Castell Gala Dalí de Púbol

The Castell Gala Dalí at Púbol is unlike any other castle in Catalonia. A genuine medieval fortification — with origins in the 11th century and a Gothic hall dating from the 14th — it became in 1969 the most extraordinary personal gift in the history of Surrealism, when Salvador Dalí purchased and meticulously redesigned it as a private residence for his wife and lifelong muse, Gala.

Dalí’s only condition was that he himself could not visit without Gala’s written permission. He decorated every room in obsessive, fantastical detail: ceilings painted with trompe-l’œil skies, Wagner-themed furnishings (Gala was devoted to the composer), Dalí-designed furniture that could have come from a fever dream, and the gardens populated with his signature large sculptures of rhinoceroses and elephants with spindly legs. The swimming pool bears classical statues draped with surreal objects; the bedroom is a shrine to Gala’s taste rather than her husband’s.

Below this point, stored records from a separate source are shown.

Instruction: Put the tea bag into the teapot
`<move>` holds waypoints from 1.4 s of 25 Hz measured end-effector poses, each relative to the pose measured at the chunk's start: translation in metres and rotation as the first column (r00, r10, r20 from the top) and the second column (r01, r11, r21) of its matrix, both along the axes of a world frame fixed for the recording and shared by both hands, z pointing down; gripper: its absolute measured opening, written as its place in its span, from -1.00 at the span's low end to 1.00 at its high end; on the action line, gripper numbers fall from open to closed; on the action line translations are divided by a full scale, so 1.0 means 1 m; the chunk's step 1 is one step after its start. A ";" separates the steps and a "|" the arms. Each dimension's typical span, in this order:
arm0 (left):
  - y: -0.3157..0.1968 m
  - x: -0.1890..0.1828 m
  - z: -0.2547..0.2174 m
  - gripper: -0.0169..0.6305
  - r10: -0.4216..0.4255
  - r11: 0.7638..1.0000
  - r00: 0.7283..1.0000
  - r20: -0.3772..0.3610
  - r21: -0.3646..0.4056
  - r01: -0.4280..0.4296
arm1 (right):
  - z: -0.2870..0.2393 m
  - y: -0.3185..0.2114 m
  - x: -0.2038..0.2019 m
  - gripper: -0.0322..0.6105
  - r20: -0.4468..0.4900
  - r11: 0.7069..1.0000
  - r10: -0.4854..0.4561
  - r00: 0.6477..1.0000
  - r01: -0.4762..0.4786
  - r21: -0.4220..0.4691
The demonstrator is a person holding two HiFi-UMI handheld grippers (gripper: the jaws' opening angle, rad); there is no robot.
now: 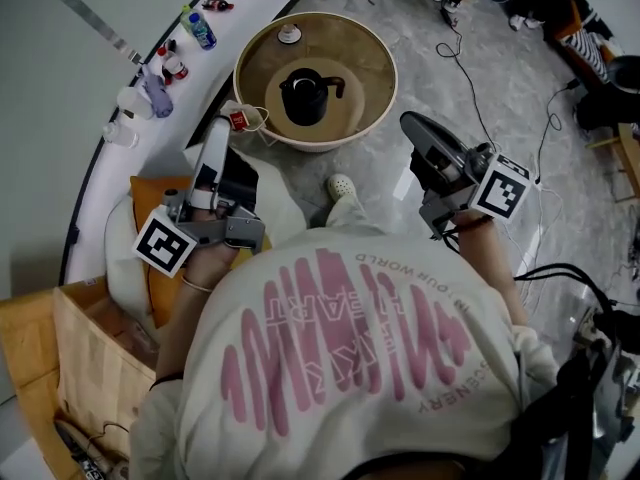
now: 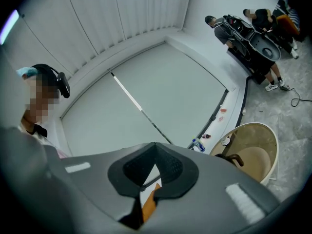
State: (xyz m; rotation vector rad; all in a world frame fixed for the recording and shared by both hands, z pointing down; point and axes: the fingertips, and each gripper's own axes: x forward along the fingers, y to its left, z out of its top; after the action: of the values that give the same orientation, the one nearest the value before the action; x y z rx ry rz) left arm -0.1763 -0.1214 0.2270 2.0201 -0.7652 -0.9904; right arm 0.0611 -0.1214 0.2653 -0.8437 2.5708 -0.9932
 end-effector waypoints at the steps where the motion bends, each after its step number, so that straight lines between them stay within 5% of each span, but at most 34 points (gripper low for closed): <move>1: -0.008 0.000 -0.001 -0.91 -0.007 1.000 1.000 0.000 -0.002 0.007 | -0.001 -0.010 -0.003 -0.88 -0.001 1.000 -0.017 1.000 0.017 0.001; 13: -0.090 0.021 0.025 -0.91 -0.037 0.999 0.997 0.068 0.002 0.037 | 0.022 -0.108 -0.021 -0.88 -0.059 0.984 -0.174 0.983 0.170 -0.058; 20: -0.146 0.030 0.071 -0.91 -0.141 0.987 0.975 0.175 -0.057 0.153 | 0.064 -0.162 -0.025 -0.88 -0.035 0.948 -0.283 0.959 0.274 -0.164; 28: -0.211 0.045 0.159 -0.91 -0.169 0.949 0.879 0.446 -0.166 0.267 | 0.142 -0.198 -0.036 -0.88 0.041 0.868 -0.391 0.919 0.383 -0.315; 35: -0.240 0.068 0.223 -0.91 -0.063 0.937 0.770 0.635 -0.228 0.264 | 0.193 -0.195 -0.039 -0.88 0.108 0.780 -0.471 0.876 0.470 -0.413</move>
State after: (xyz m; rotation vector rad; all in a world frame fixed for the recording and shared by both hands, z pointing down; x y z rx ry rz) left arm -0.1082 -0.3618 0.4505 2.0203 -1.3781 -0.2281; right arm 0.0220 -0.3160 0.4583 -0.2611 2.6600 -1.7520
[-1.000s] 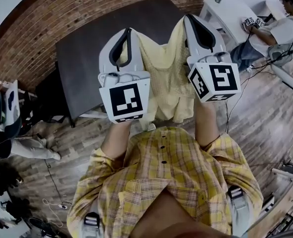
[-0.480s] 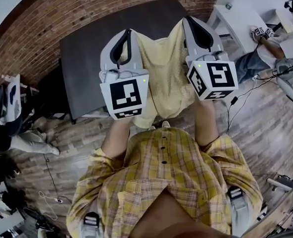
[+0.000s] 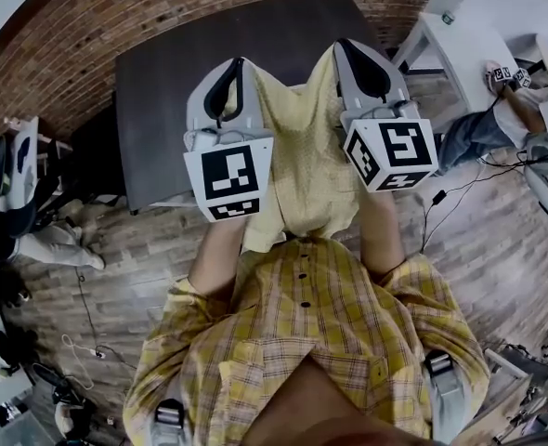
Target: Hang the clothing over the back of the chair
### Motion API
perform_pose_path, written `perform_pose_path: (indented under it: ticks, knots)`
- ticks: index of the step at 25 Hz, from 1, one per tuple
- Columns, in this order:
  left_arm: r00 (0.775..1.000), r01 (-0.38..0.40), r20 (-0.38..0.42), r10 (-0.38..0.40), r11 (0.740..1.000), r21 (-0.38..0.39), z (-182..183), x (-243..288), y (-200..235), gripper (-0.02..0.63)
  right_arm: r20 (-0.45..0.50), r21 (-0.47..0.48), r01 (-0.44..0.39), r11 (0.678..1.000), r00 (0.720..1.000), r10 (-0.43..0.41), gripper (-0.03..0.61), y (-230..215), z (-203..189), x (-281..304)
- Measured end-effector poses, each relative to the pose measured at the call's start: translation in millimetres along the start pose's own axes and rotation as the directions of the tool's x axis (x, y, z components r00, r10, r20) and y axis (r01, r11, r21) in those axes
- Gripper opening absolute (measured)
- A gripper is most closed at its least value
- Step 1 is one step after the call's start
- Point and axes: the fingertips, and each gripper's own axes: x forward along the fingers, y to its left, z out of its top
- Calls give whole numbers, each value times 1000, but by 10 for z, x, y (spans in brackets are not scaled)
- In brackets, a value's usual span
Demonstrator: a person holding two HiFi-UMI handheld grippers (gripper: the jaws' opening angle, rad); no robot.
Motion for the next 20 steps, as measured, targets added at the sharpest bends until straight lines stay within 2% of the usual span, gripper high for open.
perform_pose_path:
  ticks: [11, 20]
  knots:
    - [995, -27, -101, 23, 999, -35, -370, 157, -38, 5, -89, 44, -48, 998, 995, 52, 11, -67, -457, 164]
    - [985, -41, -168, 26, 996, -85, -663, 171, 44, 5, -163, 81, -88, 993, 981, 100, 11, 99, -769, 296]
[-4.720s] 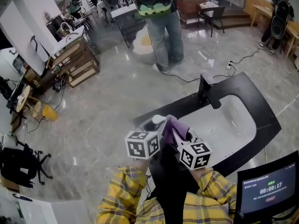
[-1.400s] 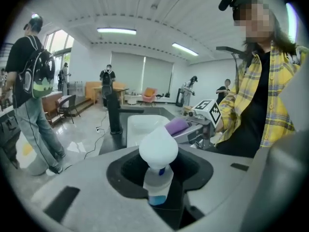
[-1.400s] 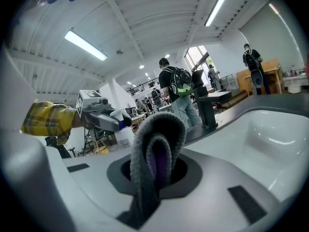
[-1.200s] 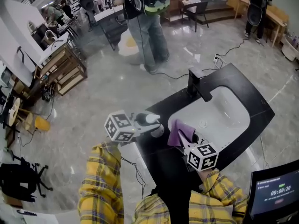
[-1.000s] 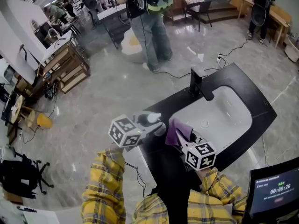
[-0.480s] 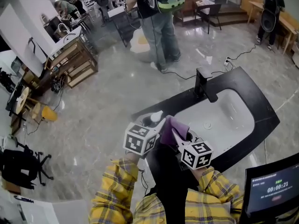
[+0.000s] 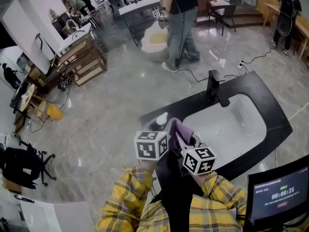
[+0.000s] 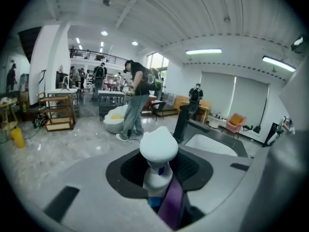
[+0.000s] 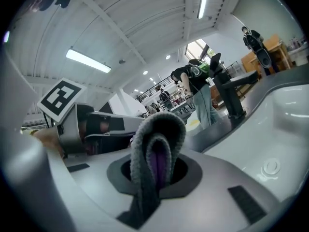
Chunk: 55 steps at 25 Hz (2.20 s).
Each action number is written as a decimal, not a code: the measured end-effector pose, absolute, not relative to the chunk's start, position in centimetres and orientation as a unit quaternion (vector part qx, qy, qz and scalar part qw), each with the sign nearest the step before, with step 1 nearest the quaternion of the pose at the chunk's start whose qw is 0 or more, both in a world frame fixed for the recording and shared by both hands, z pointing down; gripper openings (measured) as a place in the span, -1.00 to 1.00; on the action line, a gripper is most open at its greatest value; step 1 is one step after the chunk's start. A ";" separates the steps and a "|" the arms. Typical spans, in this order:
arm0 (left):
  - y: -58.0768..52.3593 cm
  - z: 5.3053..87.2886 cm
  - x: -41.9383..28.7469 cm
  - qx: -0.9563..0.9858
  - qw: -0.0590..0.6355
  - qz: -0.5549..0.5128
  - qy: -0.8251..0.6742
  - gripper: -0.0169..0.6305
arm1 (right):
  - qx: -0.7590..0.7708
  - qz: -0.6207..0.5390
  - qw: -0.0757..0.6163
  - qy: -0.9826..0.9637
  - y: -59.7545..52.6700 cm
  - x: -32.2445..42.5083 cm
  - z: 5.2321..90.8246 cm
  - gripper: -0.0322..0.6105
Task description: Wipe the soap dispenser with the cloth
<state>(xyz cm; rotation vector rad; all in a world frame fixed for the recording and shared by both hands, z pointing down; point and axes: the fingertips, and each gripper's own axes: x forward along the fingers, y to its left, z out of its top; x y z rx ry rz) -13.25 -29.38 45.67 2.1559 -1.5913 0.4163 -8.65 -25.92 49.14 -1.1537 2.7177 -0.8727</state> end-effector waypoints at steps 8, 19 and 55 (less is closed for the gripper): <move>-29.1 45.7 -12.7 0.778 0.217 0.138 -0.574 -0.59 | -0.379 -0.278 0.010 0.883 -26.6 -9.3 50.8 -0.77; -28.6 45.5 -11.9 0.817 0.188 0.136 -0.527 -0.56 | -0.382 -0.275 -0.028 0.882 -27.2 -9.0 53.4 -0.77; -24.5 42.4 -14.2 0.954 0.014 0.219 -0.205 -0.20 | -0.416 -0.226 -0.022 0.881 -25.8 -5.2 50.5 -0.77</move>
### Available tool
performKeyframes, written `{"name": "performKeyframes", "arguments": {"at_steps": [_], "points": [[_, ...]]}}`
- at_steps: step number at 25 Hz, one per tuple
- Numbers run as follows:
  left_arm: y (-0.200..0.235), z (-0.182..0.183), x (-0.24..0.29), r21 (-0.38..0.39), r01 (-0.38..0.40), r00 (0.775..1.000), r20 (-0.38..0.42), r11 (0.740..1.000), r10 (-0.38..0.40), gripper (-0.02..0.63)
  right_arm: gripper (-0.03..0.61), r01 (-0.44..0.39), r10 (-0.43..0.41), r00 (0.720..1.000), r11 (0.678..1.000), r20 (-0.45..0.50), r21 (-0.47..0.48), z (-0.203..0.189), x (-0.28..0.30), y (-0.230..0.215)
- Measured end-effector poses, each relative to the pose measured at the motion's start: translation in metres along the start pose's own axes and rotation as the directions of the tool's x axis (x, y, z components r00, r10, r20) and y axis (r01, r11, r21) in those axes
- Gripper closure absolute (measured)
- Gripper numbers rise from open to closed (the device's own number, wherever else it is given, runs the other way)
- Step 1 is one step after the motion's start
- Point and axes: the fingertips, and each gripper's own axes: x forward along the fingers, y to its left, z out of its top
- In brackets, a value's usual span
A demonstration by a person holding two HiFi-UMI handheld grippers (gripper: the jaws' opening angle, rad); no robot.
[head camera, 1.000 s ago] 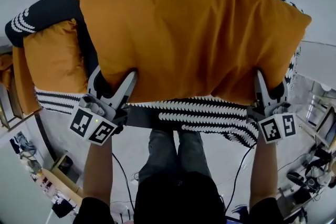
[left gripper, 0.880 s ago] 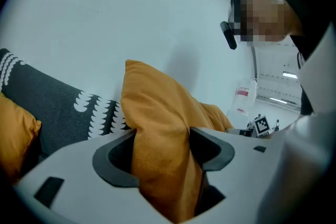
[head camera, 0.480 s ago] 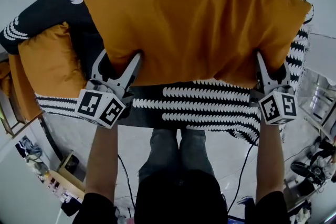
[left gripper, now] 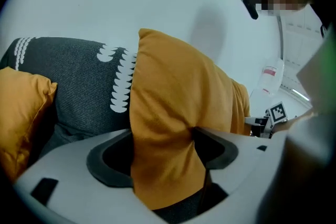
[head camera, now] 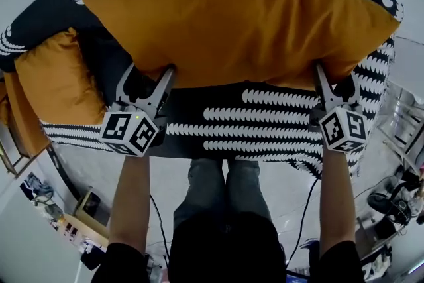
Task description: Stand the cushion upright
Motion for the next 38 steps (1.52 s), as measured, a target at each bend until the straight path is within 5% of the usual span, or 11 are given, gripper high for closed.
{"name": "performKeyframes", "arguments": {"at_steps": [10,17,23,27,29,32,38], "points": [[-0.015,0.012,-0.030,0.025,-0.013,0.999,0.049,1.000,0.012,0.227,0.150,0.090,-0.089,0.992,0.996,0.086,-0.010,0.029,-0.045,0.011],[-0.054,0.070,-0.089,0.026,-0.009,0.992,0.125,1.000,0.005,0.227,0.150,-0.023,0.030,0.992,0.998,0.121,-0.062,0.085,-0.084,0.069],[-0.089,0.146,-0.184,0.044,-0.065,0.972,0.230,0.997,0.053,0.229,0.152,-0.183,0.195,0.960,0.980,0.202,-0.076,0.169,-0.145,0.130],[-0.113,0.182,-0.238,0.012,-0.125,0.940,0.322,0.992,0.115,0.245,0.152,-0.336,0.336,0.913,0.941,0.230,-0.043,0.207,-0.184,0.172],[-0.127,0.195,-0.261,0.004,-0.166,0.912,0.381,0.986,0.152,0.265,0.153,-0.433,0.428,0.873,0.901,0.235,-0.030,0.213,-0.201,0.200],[-0.141,0.203,-0.296,-0.030,-0.211,0.873,0.444,0.977,0.202,0.284,0.241,-0.523,0.528,0.820,0.848,0.219,-0.087,0.210,-0.221,0.235],[-0.113,0.188,-0.393,-0.076,-0.369,0.790,0.499,0.926,0.356,0.284,0.244,-0.684,0.708,0.693,0.705,0.135,-0.186,0.207,-0.237,0.308]]}}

Gala lived here largely alone from 1971, receiving Dalí on approved visits, and died here in 1982. Dalí had her buried in the castle crypt, where she remains. Devastated by her death, Dalí himself retired to the castle briefly before being moved to Figueres, where he died in 1989.

Together with the Dalí Theatre-Museum in Figueres and the Dalí house at Cap de Creus, Púbol forms the Dalí Triangle — three sites that together constitute the world’s largest Surrealist work of art. The castle’s intimate scale and deeply personal character make it the most quietly affecting of the three.